Top of Exercise data
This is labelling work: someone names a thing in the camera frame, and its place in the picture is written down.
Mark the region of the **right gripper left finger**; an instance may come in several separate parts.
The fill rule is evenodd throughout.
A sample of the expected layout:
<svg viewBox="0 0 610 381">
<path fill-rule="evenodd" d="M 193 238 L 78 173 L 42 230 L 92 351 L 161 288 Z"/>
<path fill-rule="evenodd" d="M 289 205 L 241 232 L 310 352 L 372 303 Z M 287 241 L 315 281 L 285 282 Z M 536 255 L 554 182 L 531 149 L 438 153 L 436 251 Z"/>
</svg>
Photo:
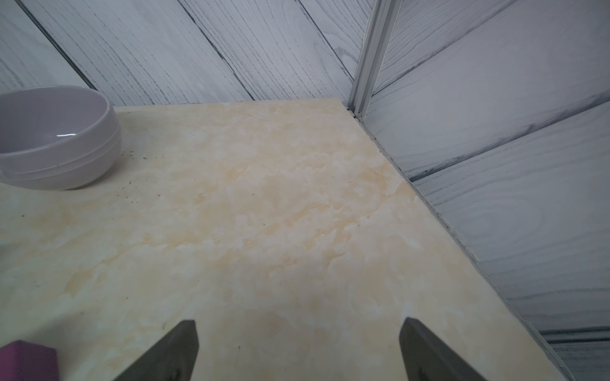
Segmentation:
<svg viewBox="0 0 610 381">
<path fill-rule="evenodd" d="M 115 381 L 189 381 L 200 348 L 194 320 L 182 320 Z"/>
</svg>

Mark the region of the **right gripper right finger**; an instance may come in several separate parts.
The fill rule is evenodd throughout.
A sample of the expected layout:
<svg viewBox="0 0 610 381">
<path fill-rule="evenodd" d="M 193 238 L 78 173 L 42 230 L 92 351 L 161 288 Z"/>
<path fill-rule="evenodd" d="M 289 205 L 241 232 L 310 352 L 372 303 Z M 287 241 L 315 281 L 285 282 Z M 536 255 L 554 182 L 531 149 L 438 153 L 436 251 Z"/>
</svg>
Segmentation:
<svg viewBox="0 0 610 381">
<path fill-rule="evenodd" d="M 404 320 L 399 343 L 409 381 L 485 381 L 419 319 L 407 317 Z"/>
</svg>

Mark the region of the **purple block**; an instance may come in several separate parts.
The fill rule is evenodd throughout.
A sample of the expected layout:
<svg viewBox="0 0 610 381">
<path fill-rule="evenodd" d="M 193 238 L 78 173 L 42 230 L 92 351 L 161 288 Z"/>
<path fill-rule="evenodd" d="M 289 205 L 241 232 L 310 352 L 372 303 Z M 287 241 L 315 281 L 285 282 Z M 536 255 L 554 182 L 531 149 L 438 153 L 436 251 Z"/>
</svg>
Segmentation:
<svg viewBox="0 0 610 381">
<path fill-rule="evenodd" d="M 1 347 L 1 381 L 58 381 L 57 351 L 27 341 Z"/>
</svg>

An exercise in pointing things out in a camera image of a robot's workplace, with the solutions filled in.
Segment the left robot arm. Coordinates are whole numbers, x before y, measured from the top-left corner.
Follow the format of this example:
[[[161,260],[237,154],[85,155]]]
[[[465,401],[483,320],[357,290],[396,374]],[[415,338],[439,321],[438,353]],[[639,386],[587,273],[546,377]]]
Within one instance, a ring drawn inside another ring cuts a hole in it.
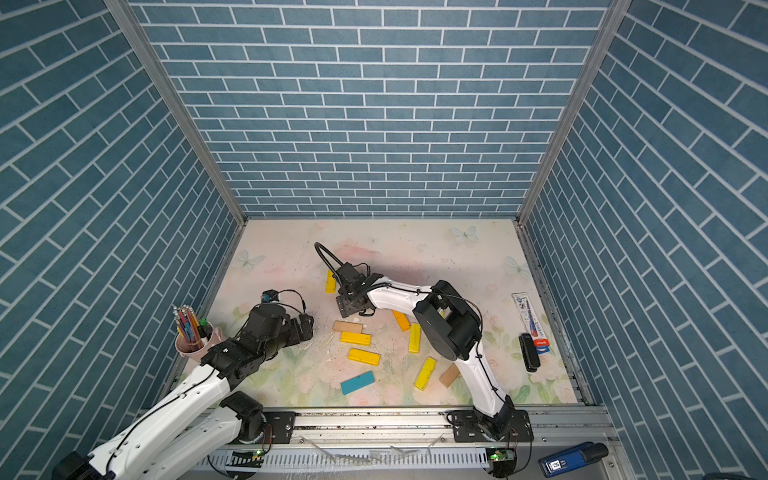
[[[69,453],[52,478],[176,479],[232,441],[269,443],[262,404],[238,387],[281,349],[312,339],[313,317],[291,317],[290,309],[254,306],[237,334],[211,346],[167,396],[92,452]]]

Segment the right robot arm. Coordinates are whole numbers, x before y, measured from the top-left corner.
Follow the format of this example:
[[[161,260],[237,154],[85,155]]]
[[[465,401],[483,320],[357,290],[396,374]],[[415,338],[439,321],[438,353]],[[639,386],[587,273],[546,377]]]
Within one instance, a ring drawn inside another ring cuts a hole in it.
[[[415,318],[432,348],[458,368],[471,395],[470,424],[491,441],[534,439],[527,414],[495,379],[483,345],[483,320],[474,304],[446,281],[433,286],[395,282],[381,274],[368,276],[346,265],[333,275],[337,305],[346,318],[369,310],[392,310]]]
Bottom of Exercise data
--- Exercise aim ---
Find the lines that mention "corner" in the entries and show them.

--- Exercise result ---
Segment the left robot arm. Coordinates are whole numbers, x before y, measured from the top-left corner.
Segment the right robot arm. Coordinates are whole numbers, x before y, measured from the top-left corner.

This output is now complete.